Quick diagnostic laboratory testing will be valuable in specific diagnostic patient cases. Examples include antibody test/direct fluorescent for Legionella; polymerase reaction chain tests for Bordetella pertussis; modified acid-fast stains for mycobacteria; Pneumocystis jiroveci; for influenza and respiratory syncytial virus: immunofluorescence tests.

Medical Care
Along with administration of empiric broad-spectrum antimicrobial therapy, symptomatic treatment of shock, hypoventilation, and other complications should be managed.

Following careful examination of initial cultures of endotracheal suction matter and bronchial lavage wash and tracheal sputum, antibiotic empiric therapy should be streamlined and broad. The determining decision of empiric antibiotic therapy shall certainly consider the risk for pathogens that are multidrug-resistant (MDR). Risk factors for multi-drug resistant therapy include therapy that’s antimicrobial in nature that was received during the last 90 days, currently hospitalized with a stay of 5 or more days, immune or hospital suppression and higher evidence of community antibiotic resistance.
A clear consensus has not been concluded concerning the length of antimicrobial treatment for ventilator-acquired pneumonia (VAP).

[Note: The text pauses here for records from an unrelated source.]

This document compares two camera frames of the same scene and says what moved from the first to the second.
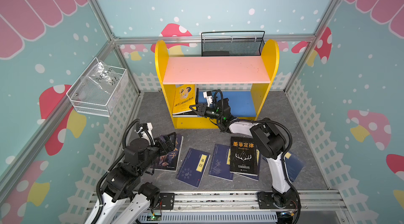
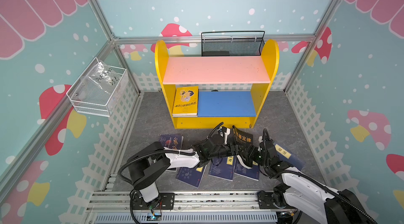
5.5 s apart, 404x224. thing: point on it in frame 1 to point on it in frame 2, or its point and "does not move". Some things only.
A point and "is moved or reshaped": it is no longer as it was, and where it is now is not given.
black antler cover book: x=243 y=158 is moved or reshaped
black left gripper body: x=160 y=149 to x=225 y=151
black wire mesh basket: x=235 y=43 does not move
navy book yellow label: x=193 y=168 does not move
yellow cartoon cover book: x=184 y=98 is moved or reshaped
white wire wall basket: x=94 y=91 does not move
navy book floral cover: x=220 y=164 does not move
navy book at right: x=294 y=166 does not move
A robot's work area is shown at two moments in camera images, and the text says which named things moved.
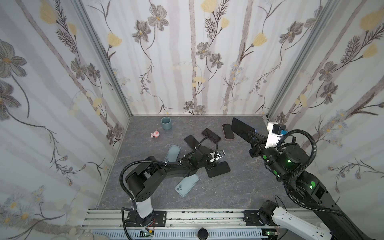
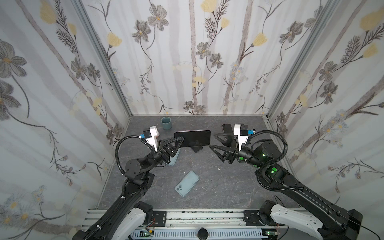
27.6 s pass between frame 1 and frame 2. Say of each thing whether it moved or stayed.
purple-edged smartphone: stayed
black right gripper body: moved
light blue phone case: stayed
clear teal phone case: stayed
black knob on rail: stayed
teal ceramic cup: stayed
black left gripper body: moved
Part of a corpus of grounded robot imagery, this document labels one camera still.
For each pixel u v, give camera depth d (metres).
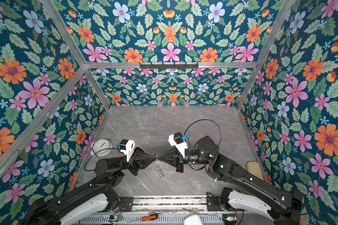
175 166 0.53
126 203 0.74
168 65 0.91
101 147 0.91
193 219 0.67
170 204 0.75
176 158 0.50
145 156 0.54
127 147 0.50
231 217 0.70
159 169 0.55
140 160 0.53
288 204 0.40
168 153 0.52
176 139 0.47
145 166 0.55
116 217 0.70
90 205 0.56
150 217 0.69
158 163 0.53
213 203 0.73
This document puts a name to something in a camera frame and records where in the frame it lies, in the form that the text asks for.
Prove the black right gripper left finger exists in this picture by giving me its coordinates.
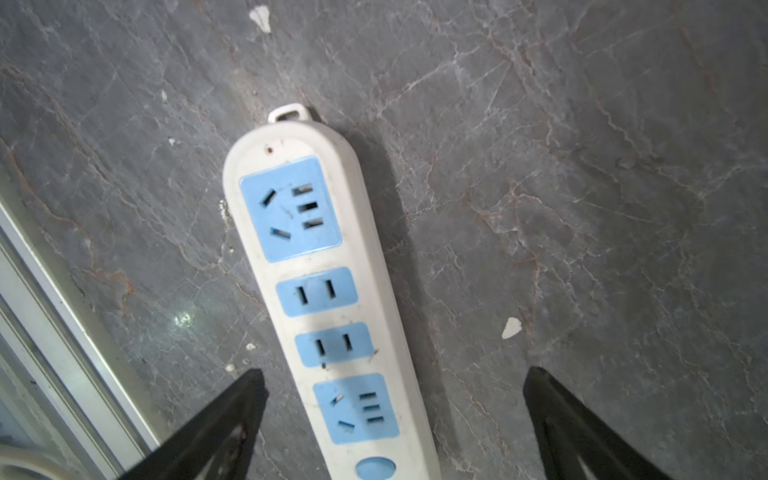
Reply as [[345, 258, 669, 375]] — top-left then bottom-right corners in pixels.
[[122, 368, 267, 479]]

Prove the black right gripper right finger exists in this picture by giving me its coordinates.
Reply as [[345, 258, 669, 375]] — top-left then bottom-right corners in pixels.
[[523, 366, 669, 479]]

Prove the white blue power strip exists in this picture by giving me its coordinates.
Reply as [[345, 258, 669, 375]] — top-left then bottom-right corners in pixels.
[[223, 103, 441, 479]]

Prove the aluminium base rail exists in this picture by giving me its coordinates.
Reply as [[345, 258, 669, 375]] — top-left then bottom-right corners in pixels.
[[1, 193, 170, 479]]

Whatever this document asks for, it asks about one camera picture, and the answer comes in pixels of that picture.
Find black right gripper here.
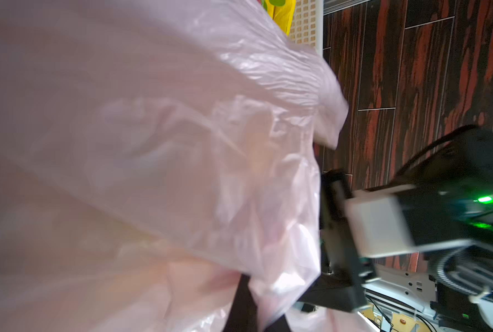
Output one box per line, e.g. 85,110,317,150
299,126,493,313

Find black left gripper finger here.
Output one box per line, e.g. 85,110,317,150
223,275,257,332

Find pink plastic bag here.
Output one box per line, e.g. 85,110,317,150
0,1,348,331

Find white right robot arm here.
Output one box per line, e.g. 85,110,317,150
300,125,493,331

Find yellow fake banana bunch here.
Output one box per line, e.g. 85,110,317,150
260,0,296,35

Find white perforated plastic basket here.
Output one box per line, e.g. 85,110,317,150
289,0,324,55

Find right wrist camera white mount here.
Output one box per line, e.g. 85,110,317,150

Many physicians treat with antibiotics for a duration of 14-21 days. However, shorter duration of course antibiotic therapy (about 1 week) may be sufficient for some patients.
Antiviral drugs against influenza have been utilized to treat symptomatic patients and those with chronic lung diseases or immunodeficiency to limit mortality and morbidity.

Vigilant adherence to infection control protocols in any healthcare facility is paramount in preventing hospital-associated infections. All healthcare professionals are acutely aware of the risk factors of cross-contamination with use of equipment and therefore follow strict instructions when using and then sterilizing this equipment. There are highly qualified professionals in healthcare facilities whose sole purpose and responsibility is to monitor that these infection control protocols are being followed.